For real estate investors, developers and landlords, carbon avoidance is about: building nothing; building less; building clever; building efficiently; operating clever, and/or; operating efficiently.
Embodied carbon relates to emissions linked with a number of activities associated with a building’s lifecycle, such as the extraction of raw materials, the transportation of raw materials to the factory, product manufacturing, the transportation of products to the site, building construction, use and maintenance of the building, building refurbishment/building demolition, the transportation of waste materials from the site and the storing the waste material at a landfill.
Operational carbon is more or less the collective carbon dioxide emissions produced for a building to run throughout its operational lifecycle.
Energy efficiency measures and systems which concern the heating/cooling equilibrium of buildings can be challenging to augment. This is because the amount of yearly carbon emissions from space heating and cooling are often quite analogous. Having said this, there are a number of energy efficiency concepts, measures and systems which commercial building investors, developers and landlords in China can employ.

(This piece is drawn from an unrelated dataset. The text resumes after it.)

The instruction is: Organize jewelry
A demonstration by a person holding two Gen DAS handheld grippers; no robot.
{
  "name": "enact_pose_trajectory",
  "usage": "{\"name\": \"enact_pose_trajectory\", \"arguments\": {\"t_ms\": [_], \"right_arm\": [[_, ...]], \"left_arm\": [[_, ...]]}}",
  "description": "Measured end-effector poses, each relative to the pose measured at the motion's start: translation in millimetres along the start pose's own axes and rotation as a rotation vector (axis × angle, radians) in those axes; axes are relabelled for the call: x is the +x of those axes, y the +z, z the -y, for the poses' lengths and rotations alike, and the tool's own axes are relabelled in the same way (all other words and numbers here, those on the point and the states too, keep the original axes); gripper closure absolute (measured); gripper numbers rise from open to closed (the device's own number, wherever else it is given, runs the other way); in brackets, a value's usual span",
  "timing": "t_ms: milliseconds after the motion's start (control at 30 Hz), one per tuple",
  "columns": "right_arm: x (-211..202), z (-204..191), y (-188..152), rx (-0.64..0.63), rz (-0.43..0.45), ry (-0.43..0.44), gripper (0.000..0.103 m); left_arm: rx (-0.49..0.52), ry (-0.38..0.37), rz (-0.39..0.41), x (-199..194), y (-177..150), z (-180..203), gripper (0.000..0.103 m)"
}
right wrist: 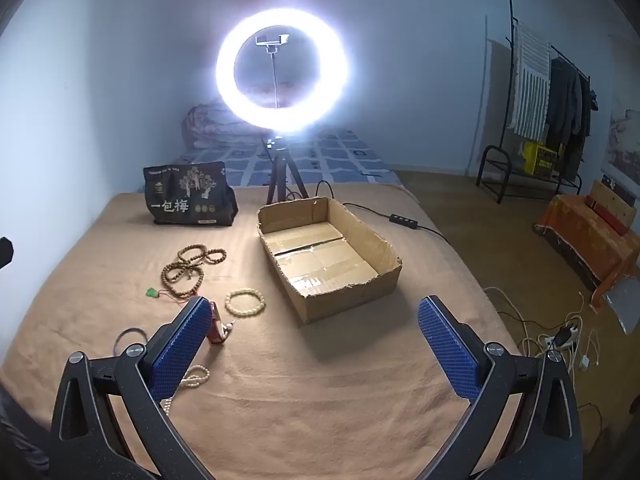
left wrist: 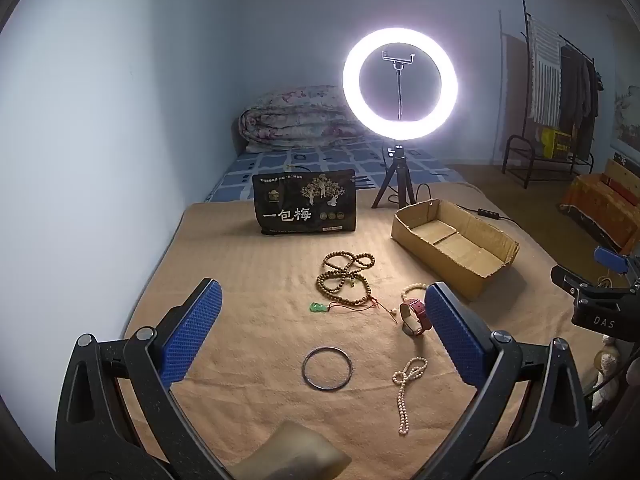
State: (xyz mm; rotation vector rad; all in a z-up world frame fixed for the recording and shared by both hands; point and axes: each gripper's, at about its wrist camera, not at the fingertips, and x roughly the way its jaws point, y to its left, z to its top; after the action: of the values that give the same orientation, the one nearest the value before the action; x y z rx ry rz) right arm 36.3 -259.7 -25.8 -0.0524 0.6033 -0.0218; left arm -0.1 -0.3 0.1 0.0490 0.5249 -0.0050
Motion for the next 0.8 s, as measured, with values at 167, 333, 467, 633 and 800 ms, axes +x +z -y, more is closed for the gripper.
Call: {"name": "enact_pose_trajectory", "arguments": {"t_ms": [167, 333, 467, 633, 800], "right_arm": [[0.4, -0.2, -0.5, 0.001, 0.009, 0.005, 0.001], [-0.6, 1.2, -1.8, 0.002, 0.008, 0.001, 0.001], [-1.4, 2.3, -2.5, 0.004, 0.01, 0.003, 0.001], [-2.0, 3.3, -0.5, 0.006, 0.01, 0.002, 0.001], [-2.4, 3.6, -1.4, 0.003, 0.009, -0.001, 0.001]], "left_arm": [[-0.006, 0.004, 0.005, -1.6, 0.6, 0.6, 0.0], [-0.01, 0.011, 0.012, -4.6, 1.0, 3.5, 0.0], [-0.011, 0.002, 0.005, -2.4, 2.9, -1.5, 0.0], [-0.012, 0.001, 0.006, -3.0, 6.0, -1.9, 0.0], [-0.012, 0.0, 0.008, -3.6, 5.7, -1.4, 0.0]]}}
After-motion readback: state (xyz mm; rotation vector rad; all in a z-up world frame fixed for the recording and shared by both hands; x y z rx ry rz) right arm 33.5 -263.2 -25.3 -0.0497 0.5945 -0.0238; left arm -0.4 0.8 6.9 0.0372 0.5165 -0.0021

Other considerations and what’s in it for real estate investors, developers and landlords
Alton Wong, Senior Director , Head of Advisory Services, Valuation and Advisory Services, Greater China, Co-head of Smart and Green Services, Greater China, Cushman & Wakefield, said: “ The COVID-19 pandemic has made commercial real estate investors, developers and landlords in China increasingly aware of the importance of health, safety, well-being and environmental sustainability to buildings. The further promotion of environmental sustainability by various government agencies, and investment capital driven by the ESG (Environmental, Social and Governance) principle and/or environmental sustainability, such as green financing capital, have also attracted great public attention. “ Given, the ‘green’ development momentum of late, these drivers are increasingly going to become key influencers in the development and operation decision making of commercial building investors, developers and landlords in China.
Companies operating in China, like Swire Properties, New World Development, China Resources Group, Sino-Ocean Group, and CITIC Capital have all been participating in the assessment for many years. Green building in China is still continually developing and growing and alongside this development and growth, GRESB will be used more in the country for measuring the sustainability performance of real estate companies and real estate funds.
Shaun Brodie, Head of Occupier Research Greater China, Cushman & Wakefield, said: “Environmentally friendly commercial buildings often enjoy higher rentals and augmented market pricing. They are also often more resilient to any market downturns as they are still the location of choice for many occupiers. For the real estate around the world, including property in China, to play its part in reducing carbon emissions and natural resource usage in the future, carbon offsetting, carbon avoidance, embodied carbon and operational carbon must all be considered to approach decarbonisation holistically and create a world that is more sustainable.”